Exercise aim —
Return exactly the lines of the records below, starting at the line that contains "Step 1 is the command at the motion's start" and ending at the line that contains "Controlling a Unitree", with both of those lines kept.

=== Section Start ===

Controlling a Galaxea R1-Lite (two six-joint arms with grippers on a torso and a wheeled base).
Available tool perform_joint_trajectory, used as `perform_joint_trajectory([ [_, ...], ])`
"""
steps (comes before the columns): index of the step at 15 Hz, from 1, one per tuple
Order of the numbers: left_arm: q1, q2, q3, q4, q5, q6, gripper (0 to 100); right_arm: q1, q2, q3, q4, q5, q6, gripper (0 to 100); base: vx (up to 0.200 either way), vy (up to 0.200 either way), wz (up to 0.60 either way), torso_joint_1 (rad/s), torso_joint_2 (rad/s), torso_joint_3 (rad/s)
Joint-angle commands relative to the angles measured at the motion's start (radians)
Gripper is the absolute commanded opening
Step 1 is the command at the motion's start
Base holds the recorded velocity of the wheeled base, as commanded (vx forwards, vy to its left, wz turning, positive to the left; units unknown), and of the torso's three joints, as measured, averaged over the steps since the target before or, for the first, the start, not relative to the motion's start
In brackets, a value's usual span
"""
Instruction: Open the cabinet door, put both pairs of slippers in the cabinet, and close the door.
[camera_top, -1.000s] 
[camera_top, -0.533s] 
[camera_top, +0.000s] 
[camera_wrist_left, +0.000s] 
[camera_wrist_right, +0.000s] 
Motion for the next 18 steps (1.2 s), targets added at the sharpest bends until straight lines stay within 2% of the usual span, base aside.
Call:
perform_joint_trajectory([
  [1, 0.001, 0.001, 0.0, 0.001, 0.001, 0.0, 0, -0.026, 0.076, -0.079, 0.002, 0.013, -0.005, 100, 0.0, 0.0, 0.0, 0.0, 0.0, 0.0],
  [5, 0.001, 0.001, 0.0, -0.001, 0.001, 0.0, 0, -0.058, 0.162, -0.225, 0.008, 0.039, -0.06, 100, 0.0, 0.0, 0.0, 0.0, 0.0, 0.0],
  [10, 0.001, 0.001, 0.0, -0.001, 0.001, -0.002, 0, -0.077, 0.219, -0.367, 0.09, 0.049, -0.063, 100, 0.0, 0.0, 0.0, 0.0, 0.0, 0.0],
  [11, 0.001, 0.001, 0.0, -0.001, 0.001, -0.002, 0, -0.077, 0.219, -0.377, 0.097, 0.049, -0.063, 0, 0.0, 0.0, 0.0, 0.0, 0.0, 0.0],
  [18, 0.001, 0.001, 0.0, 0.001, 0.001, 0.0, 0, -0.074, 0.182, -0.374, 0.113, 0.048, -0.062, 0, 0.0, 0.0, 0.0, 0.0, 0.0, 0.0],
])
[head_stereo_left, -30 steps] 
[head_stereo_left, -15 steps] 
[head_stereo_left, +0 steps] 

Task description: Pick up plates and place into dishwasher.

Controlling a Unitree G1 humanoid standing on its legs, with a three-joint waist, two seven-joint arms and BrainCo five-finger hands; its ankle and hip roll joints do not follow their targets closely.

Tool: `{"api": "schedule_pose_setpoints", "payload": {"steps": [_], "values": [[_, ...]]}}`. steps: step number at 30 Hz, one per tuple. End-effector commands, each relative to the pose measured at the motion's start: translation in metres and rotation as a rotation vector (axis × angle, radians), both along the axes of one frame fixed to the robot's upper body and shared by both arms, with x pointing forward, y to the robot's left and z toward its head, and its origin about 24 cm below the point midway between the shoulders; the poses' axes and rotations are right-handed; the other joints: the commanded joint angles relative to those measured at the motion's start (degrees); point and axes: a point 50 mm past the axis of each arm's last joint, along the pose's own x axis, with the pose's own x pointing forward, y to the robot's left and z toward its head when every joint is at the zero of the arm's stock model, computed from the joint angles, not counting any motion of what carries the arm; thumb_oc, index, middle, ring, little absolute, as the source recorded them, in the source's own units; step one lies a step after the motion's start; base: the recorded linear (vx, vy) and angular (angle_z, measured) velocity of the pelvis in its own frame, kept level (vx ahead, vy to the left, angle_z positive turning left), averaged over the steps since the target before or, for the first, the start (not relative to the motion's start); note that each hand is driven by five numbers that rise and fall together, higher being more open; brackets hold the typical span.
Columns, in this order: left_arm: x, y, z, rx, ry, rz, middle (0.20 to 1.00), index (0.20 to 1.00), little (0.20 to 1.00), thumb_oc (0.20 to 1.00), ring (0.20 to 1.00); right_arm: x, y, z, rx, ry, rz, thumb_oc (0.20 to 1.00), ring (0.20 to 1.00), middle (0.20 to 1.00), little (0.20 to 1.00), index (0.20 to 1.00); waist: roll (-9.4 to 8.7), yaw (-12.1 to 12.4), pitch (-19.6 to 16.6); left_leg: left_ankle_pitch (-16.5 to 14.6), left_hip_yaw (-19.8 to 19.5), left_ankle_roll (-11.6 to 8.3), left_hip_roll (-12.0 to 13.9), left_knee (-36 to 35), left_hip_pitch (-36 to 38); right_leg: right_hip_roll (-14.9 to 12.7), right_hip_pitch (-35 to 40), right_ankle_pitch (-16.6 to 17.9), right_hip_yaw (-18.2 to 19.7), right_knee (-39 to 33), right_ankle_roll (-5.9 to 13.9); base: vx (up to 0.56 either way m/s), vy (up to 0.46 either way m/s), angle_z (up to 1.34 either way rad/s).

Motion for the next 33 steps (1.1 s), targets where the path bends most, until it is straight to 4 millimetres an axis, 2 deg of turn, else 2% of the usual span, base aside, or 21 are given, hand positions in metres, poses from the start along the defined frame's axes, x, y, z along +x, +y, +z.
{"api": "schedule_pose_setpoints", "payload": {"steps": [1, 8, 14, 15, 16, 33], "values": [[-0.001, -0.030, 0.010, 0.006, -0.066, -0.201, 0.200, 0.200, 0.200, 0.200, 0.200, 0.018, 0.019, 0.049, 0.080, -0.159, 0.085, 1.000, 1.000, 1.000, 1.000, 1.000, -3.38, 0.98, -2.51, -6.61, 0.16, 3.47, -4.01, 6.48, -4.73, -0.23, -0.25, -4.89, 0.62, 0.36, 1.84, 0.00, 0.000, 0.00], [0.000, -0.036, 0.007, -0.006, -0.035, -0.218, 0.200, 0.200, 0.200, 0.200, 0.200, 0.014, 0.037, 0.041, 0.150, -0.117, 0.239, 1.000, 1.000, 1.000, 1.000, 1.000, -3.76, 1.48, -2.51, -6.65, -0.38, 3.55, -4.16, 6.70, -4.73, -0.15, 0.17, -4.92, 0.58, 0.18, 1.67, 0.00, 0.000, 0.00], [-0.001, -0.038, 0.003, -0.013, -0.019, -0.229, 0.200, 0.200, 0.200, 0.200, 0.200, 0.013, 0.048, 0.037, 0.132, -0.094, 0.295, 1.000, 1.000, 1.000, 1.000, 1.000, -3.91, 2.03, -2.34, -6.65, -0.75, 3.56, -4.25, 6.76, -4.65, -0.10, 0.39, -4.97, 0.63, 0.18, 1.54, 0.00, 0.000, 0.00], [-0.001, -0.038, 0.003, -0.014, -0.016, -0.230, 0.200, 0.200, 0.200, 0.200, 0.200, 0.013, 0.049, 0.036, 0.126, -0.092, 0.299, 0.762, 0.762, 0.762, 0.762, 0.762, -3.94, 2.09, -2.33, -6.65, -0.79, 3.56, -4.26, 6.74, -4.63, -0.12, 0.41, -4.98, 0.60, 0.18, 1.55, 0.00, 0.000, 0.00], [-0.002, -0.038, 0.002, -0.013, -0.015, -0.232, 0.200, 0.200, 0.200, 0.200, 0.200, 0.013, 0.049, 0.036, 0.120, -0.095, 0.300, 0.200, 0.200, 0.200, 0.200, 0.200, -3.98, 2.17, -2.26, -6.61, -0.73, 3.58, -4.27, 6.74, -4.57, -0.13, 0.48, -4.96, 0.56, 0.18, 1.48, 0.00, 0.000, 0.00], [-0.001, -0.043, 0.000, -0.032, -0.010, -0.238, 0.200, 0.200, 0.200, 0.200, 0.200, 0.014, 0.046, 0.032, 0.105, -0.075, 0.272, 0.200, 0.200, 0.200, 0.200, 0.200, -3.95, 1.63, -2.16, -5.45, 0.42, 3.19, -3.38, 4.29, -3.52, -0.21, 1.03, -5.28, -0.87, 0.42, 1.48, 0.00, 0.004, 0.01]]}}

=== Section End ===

Task result —
Step 1 is the command at the motion's start
Base holds the recorded velocity of the wheeled base, as commanded (vx forwards, vy to its left, wz turning, positive to the left; units unknown), and of the torso's three joints, as measured, averaged over the steps since the target before or, for the first, the start, not relative to the motion's start
In brackets, a value's usual span
"""
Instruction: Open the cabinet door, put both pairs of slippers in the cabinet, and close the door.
[camera_top, -1.000s] 
[camera_top, -0.533s] 
[camera_top, +0.000s] 
[camera_wrist_left, +0.000s] 
[camera_wrist_right, +0.000s] 
Motion for the next 18 steps (1.2 s), targets added at the sharpest bends until straight lines stay within 2% of the usual span, base aside.
Call:
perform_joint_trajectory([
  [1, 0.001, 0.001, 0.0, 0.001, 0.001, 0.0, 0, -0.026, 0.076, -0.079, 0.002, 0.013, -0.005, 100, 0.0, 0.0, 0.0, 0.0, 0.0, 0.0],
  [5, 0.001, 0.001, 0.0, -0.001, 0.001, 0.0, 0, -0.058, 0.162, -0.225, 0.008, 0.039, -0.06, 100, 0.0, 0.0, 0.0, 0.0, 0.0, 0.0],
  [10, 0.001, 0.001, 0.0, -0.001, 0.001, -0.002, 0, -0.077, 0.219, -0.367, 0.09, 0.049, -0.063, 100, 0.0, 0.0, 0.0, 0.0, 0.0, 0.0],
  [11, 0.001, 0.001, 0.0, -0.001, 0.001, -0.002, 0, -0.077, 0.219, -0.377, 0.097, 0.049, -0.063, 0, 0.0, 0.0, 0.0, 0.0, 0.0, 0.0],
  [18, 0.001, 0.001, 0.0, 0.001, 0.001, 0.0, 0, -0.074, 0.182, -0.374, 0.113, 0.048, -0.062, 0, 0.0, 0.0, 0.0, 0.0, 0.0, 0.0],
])
[head_stereo_left, -30 steps] 
[head_stereo_left, -15 steps] 
[head_stereo_left, +0 steps] 

Task description: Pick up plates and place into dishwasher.

Controlling a Unitree G1 humanoid standing on its legs, with a three-joint waist, two seven-joint arms and BrainCo five-finger hands; its ankle and hip roll joints do not follow their targets closely.

No additional answer is needed here.